● **TRY IT**:
The lines below that include "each" are to be found and copied.

"""

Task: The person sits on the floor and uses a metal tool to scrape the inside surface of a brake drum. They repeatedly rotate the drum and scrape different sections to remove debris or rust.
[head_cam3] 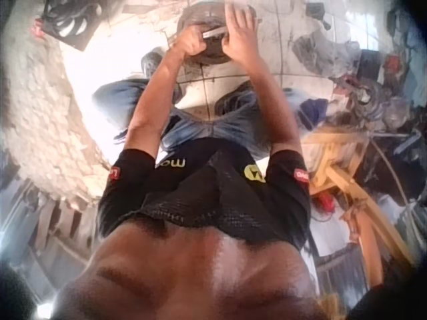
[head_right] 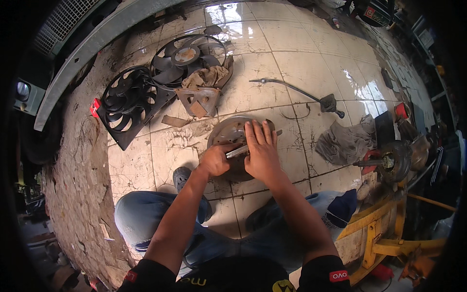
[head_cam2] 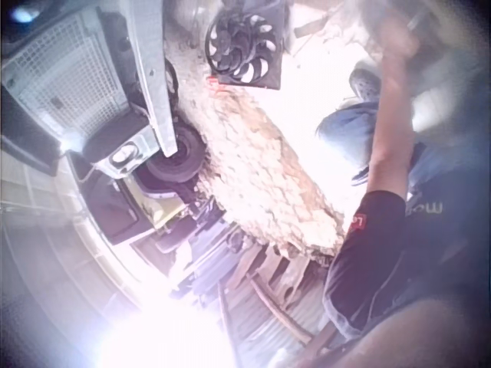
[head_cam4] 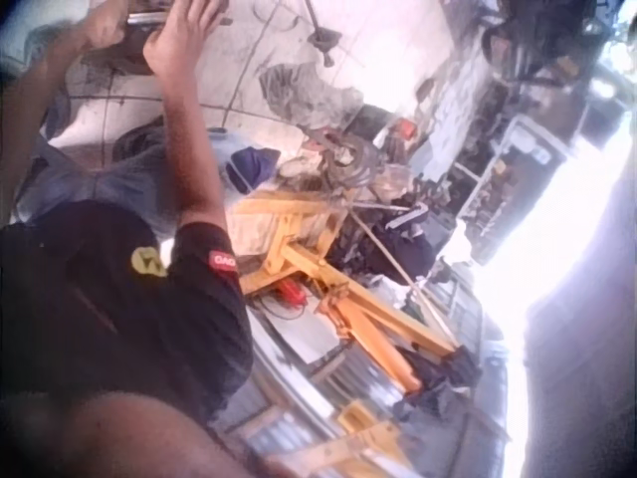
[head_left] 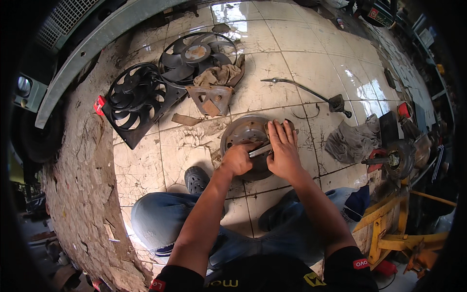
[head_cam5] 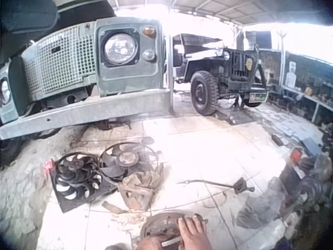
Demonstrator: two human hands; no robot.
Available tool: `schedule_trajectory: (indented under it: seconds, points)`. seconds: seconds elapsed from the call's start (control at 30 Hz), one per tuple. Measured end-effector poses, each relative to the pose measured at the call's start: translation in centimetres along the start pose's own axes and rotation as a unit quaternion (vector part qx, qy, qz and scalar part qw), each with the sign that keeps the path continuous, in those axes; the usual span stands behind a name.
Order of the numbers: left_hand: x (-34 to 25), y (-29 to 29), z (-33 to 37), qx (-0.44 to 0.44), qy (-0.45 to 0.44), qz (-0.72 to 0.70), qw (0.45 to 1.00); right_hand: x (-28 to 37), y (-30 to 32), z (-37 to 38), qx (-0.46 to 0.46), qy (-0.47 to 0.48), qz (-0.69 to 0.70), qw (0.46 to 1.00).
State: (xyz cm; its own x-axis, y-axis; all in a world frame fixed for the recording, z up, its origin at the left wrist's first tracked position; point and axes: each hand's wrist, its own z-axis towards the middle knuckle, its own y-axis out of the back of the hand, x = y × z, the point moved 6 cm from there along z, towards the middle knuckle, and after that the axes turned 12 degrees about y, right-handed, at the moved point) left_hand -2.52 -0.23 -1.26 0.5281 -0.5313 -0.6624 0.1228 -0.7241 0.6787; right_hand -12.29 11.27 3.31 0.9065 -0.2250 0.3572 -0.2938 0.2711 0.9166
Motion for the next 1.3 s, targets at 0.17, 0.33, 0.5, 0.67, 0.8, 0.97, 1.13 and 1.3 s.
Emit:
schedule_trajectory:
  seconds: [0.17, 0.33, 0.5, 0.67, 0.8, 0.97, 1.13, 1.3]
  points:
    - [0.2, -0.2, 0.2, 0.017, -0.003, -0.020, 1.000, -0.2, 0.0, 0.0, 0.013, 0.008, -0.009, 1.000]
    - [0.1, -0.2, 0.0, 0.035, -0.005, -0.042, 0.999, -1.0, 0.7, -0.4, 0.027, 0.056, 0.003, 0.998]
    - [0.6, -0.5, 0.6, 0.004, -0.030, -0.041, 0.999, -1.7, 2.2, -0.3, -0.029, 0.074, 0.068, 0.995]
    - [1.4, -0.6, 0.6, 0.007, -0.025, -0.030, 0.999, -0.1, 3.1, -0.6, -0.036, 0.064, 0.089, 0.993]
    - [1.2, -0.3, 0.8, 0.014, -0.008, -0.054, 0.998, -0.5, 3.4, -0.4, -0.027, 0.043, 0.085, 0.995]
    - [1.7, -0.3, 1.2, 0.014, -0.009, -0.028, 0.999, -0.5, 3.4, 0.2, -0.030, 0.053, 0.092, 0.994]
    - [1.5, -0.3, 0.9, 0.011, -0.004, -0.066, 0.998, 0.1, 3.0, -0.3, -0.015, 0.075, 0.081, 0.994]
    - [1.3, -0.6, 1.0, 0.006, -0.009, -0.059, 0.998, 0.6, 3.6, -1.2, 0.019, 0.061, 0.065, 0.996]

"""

● **ANSWER TO THIS EXERCISE**:
Available tool: `schedule_trajectory: (indented under it: seconds, points)`. seconds: seconds elapsed from the call's start (control at 30 Hz), one per tuple. Measured end-effector poses, each relative to the pose measured at the call's start: translation in centimetres along the start pose's own axes and rotation as a unit quaternion (vector part qx, qy, qz and scalar part qw), each with the sign that keeps the path continuous, in those axes; the usual span stands behind a name.
State: (xyz cm; its own x-axis, y-axis; all in a world frame fixed for the recording, z up, its origin at the left wrist's first tracked position; point and axes: each hand's wrist, its own z-axis towards the middle knuckle, its own y-axis out of the back of the hand, x = y × z, the point moved 6 cm from there along z, towards the middle knuckle, and after that the axes turned 12 degrees about y, right-handed, at the moved point) left_hand -2.52 -0.23 -1.26 0.5281 -0.5313 -0.6624 0.1228 -0.7241 0.6787; right_hand -12.29 11.27 3.31 0.9065 -0.2250 0.3572 -0.2938 0.2711 0.9166

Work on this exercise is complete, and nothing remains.